What to work on:
Say only the number of lines in the entries below that contain "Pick".

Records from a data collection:
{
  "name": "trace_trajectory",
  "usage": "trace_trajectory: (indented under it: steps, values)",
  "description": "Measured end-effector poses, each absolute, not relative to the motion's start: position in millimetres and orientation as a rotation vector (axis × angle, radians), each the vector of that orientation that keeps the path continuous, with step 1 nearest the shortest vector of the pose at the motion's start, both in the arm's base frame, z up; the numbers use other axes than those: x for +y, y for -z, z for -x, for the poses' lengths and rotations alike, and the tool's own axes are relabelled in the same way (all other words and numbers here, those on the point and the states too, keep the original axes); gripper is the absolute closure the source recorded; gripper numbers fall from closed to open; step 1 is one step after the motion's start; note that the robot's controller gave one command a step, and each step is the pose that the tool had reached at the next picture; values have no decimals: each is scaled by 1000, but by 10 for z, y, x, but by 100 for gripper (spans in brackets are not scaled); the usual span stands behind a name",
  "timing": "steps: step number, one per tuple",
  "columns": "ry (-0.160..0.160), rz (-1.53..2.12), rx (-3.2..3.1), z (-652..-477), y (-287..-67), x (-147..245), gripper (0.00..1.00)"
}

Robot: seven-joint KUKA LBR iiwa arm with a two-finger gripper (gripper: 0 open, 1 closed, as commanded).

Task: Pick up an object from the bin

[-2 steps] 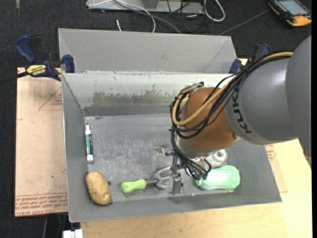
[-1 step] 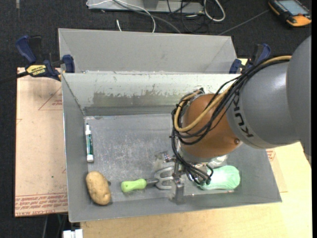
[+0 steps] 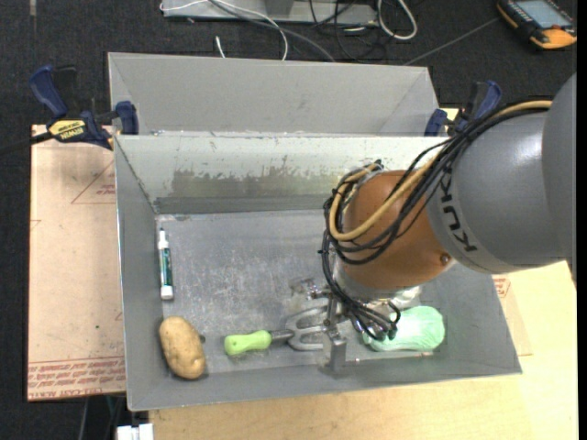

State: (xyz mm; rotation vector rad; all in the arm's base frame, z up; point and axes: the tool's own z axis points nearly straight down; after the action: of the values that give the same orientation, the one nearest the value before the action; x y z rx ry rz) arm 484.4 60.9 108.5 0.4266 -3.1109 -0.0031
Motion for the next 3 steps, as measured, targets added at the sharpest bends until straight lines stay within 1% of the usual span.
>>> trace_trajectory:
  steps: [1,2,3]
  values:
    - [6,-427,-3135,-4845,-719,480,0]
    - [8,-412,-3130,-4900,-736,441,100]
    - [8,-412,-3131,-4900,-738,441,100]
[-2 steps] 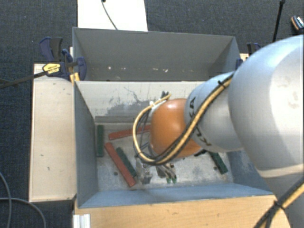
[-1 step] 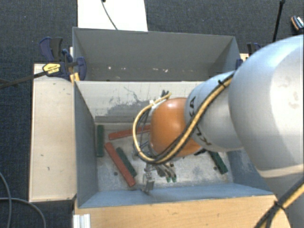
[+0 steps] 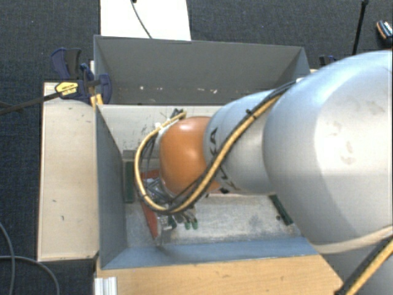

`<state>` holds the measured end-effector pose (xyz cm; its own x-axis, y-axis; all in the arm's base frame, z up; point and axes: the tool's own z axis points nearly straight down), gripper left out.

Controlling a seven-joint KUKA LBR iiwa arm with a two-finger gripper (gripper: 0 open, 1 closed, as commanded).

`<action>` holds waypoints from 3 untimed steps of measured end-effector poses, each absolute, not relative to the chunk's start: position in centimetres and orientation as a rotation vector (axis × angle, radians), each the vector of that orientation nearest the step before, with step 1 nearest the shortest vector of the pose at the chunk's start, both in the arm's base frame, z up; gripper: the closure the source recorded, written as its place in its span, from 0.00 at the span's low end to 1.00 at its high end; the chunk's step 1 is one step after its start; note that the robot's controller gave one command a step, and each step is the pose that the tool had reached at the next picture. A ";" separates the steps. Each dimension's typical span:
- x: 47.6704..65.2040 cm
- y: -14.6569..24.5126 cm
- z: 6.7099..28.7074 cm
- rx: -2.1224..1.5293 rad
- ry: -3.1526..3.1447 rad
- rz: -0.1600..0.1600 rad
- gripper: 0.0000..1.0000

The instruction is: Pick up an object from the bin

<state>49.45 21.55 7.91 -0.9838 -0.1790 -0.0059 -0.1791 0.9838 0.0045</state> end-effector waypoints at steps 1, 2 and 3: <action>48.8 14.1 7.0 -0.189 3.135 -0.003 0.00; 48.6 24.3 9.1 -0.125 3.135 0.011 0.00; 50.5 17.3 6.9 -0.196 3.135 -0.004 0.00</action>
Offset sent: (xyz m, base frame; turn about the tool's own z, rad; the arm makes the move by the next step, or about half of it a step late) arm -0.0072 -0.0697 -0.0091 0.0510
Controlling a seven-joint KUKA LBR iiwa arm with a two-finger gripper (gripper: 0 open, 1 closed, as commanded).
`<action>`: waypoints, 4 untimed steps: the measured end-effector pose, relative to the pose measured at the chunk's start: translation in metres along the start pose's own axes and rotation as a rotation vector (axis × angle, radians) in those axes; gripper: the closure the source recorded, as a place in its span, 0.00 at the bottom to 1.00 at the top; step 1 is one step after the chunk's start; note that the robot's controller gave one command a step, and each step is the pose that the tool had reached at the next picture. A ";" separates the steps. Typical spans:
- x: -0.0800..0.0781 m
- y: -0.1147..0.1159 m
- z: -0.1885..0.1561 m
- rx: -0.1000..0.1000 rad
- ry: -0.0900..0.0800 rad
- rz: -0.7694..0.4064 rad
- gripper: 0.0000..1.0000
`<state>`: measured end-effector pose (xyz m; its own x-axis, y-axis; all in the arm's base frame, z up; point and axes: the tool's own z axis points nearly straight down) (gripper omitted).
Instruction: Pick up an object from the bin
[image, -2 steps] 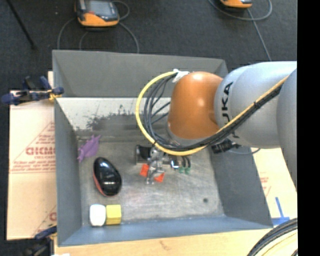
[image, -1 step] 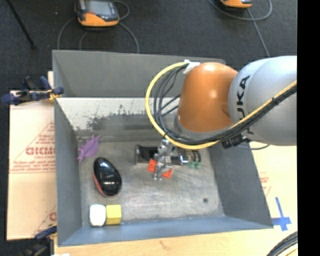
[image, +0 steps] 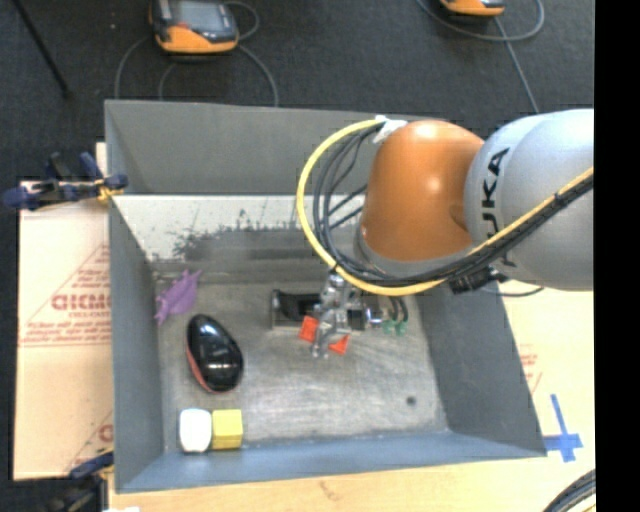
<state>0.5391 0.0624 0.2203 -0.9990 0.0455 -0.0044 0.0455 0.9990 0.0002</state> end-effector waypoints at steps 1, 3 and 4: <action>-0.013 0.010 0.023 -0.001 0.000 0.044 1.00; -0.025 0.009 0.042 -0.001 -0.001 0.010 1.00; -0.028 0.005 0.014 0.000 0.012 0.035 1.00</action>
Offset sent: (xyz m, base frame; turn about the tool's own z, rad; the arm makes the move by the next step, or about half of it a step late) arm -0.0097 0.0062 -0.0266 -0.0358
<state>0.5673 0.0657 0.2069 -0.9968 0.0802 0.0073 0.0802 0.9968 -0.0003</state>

Answer to this exercise:
3